Please return, with no alterations, the lines below from the very first through the one that contains "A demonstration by".

Record set:
::::

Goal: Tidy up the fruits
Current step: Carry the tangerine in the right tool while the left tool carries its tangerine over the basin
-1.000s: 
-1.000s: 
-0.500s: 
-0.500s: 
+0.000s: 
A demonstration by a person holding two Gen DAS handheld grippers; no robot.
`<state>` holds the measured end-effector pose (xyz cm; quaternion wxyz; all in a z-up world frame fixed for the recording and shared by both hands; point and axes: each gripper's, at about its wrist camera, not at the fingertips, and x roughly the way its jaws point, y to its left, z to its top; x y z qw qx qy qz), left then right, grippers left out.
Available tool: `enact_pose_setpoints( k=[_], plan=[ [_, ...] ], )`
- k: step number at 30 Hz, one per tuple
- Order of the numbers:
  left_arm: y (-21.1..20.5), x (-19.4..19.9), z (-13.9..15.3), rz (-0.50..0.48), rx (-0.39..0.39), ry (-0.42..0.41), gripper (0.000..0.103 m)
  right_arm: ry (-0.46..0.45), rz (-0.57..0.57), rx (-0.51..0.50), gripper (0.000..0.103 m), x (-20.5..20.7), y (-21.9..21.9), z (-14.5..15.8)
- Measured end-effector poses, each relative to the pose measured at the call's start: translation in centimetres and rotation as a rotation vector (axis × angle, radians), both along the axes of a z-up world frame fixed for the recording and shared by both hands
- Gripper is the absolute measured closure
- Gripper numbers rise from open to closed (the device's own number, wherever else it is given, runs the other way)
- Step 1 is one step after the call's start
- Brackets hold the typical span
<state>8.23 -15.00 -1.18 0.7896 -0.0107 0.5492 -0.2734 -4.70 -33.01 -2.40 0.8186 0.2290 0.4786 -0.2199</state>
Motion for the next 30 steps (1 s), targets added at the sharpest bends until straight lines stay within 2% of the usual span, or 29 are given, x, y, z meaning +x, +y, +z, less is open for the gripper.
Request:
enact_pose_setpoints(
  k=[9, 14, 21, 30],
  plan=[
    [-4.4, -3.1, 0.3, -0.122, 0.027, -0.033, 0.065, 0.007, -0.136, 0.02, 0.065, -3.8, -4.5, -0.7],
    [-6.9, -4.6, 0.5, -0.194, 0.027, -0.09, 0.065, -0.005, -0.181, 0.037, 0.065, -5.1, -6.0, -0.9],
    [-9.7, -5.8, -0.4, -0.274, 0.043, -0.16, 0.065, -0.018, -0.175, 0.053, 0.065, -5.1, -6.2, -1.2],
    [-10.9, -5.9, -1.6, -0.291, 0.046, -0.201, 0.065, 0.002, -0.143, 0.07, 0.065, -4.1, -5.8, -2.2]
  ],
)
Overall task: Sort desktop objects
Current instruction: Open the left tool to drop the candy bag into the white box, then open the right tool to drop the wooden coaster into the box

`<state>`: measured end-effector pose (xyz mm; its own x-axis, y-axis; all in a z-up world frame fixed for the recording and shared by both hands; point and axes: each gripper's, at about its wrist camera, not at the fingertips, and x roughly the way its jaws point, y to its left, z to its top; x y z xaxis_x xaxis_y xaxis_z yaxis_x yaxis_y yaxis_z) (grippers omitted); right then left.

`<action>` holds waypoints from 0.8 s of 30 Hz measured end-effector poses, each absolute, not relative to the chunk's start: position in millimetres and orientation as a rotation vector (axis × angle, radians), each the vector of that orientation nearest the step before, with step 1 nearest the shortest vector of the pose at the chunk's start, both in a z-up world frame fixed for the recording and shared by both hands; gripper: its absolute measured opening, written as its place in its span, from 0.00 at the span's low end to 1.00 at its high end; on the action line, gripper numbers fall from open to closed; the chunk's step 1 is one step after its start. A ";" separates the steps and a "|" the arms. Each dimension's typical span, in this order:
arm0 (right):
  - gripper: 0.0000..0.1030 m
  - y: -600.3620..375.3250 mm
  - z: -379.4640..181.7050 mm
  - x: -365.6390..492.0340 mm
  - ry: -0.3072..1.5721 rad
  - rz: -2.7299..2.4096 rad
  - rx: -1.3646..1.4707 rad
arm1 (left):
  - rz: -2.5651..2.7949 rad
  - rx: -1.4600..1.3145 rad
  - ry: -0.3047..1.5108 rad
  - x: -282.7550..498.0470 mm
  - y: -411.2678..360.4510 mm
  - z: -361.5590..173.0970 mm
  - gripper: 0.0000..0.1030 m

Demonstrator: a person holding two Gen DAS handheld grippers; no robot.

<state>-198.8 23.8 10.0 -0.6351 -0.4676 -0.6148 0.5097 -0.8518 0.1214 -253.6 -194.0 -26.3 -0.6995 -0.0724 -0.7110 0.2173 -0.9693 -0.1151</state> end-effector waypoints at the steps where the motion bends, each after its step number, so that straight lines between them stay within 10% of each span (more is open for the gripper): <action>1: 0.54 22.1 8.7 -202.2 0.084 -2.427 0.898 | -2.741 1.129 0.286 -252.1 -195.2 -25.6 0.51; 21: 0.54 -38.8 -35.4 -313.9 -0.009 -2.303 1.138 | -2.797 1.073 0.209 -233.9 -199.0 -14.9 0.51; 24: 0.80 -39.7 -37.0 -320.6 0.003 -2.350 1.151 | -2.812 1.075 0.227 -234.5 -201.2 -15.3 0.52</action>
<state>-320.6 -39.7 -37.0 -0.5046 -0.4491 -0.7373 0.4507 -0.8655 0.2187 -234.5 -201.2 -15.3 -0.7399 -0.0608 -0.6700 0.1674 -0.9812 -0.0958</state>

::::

Solution to this problem:
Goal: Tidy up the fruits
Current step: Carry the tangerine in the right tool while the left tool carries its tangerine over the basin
-1.000s: 
-1.000s: 
-0.500s: 
-0.500s: 
+0.000s: 
A demonstration by a person holding two Gen DAS handheld grippers; no robot.

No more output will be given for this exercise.